There's little more festive than roasting foraged chestnuts, but they're not just for Christmas. Try them in stews, pasta dishes, puddings and more.
We have the Romans to thank for Britain's abundance of Sweet Chestnut trees – they highly rated chestnuts as a cookery ingredient and rightly so. These beautiful, shiny nuts are wonderfully versatile and, in spite of what the name may suggest, they are equally at home in sweet or savoury dishes.
For those who enjoy gathering their food from the wild, you can find them throughout autumn. A good technique for freeing the nuts from their sharp-needled shells is to use your foot (with shoe!) to 'press and roll' over the nuts and they should pop out easily.
Where to buy them
The chestnut season is brief, but whole peeled chestnuts, either canned or vacuum-packed, are available from major supermarkets. Dried chestnuts are also available from health food stores, but must be soaked in water overnight then simmered before use. 450g fresh chestnuts (weighed in their shells) are equivalent to 175g dried, reconstituted chestnuts, or 350g tinned or vacuum-packed nuts. Canned chestnut purée, plain or sweetened, is a godsend as it saves hours of preparation. You can make an unusual (but very easy) ice cream by stirring together whipping cream, icing sugar and a tin of sweetened chestnut purée.
How to cook chestnuts
Fresh chestnuts must always be cooked before use and are never eaten raw, owing to their tannic acid content.
You need to remove the chestnuts from their skins by either boiling or roasting them. For both options, first make a small incision in the skin or you'll have a house full of chestnut shrapnel as they will explode. If cooking over an open fire, keep one whole as when this explodes you know the others are done (not a method for the overly house proud!).
Once cooked, peel off the tough shell and the papery thin skin underneath. Peel the nuts whilst hot (it's impossible to peel a cold chestnut!) to ensure the complete removal of the inner brown furry skin, called the 'tan', which is bitter.
Read our guide for more information on how to roast chestnuts.
In savoury dishes, chestnuts are the epitome of earthy rustic cooking. Use them in warming soups, like chestnut & cauliflower soup, stews such as our venison sausage & chestnut casserole or as a purée instead of mashed potato.
Chestnuts are also a very welcome accompaniment to a roast dinner. There is the traditional chestnut, bacon & cranberry stuffing, or for an impressive centerpiece, serve the stuffing in a roll, wrapped in flavourful bacon rashers. If you're short on space in the oven, this other chestnut stuffing roll is conveniently designed to be slipped in alongside a roasting tin. Chestnuts can also be cooked whole alongside meat, as with our roast guinea fowl dish and they're a very good friend to your Christmas sprouts. For a vegetarian alternative, you can team chestnuts with parsnips in this modern take on a nut loaf or serve them in a stunning savoury cake packed with butternut squash and lentils.

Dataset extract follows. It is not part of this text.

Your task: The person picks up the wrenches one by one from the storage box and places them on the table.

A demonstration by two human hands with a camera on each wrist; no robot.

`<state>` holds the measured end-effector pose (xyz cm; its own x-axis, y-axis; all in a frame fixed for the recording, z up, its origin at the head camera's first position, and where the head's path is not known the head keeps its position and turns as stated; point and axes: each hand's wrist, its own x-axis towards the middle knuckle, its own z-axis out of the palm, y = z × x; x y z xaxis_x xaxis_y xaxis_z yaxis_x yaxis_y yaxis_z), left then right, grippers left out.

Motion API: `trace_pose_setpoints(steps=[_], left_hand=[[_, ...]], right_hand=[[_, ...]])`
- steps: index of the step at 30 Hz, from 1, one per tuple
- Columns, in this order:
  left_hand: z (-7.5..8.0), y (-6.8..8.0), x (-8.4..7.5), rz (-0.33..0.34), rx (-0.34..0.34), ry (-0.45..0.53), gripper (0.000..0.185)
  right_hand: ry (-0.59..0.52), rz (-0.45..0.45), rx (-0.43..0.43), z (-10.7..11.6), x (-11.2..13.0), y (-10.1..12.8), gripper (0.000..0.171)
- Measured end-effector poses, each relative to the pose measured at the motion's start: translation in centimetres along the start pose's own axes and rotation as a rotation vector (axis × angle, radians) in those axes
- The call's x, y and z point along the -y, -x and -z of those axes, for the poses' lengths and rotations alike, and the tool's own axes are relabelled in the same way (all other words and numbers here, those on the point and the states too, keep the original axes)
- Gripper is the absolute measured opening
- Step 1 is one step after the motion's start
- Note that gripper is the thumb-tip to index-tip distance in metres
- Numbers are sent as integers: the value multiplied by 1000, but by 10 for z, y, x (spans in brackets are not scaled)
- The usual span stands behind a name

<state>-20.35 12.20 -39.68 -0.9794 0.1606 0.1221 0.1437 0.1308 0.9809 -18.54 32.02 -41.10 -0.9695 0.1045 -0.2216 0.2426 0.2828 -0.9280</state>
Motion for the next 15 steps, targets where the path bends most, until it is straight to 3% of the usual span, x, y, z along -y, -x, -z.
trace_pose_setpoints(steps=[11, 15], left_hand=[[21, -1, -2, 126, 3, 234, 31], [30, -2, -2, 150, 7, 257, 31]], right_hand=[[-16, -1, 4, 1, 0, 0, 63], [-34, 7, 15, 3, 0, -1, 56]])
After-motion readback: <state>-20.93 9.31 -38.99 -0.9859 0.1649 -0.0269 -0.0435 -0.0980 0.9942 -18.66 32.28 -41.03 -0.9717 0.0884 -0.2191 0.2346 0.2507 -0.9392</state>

These tasty nuggets are not only suitable for festive occasions, but make a welcome addition to hearty rice and pasta dishes which you can whip up for a midweek family meal, such as this healthy roasted squash, pancetta & chestnut risotto or Italian sausage & chestnut pasta.
The texture of the cooked nuts means they can be a very useful alternative to flour in desserts as they can be blitzed in a food processor into a fine crumb. Chocolate and chestnuts are a heavenly combination; the French celebrate this with bûche de Noël, a chocolate log filled with a chestnut purée served at Christmas. Mary Cadogan's chestnut truffle cake and our chocolate & chestnut truffle torte make satisfyingly silky and indulgent centerpieces for a festive gathering.
The Italians use chestnuts in Montebianco, where thick chestnut purée is topped with cream to replicate the mountain after which it is named. But for me the ultimate celebration of the chestnut is marrons glacés, in which the chestnuts are cooked in sugar syrup of increasing concentration, saturating the nut with sugar through a process similar to osmosis.
Chestnut flour, made from dried ground chestnuts, is worth seeking out from larger supermarkets, specialist food shops and delicatessens. The pale brown flour has an unusual but pleasant smoky flavour and is gluten-free and nutritious. You can use it as a thickener for soups and stews or to make tasty breads, pancakes, fritters and cakes such as our lemon, crème fraîche & chestnut cake. Chestnut flour doesn't keep well, but can be frozen, well wrapped, until needed.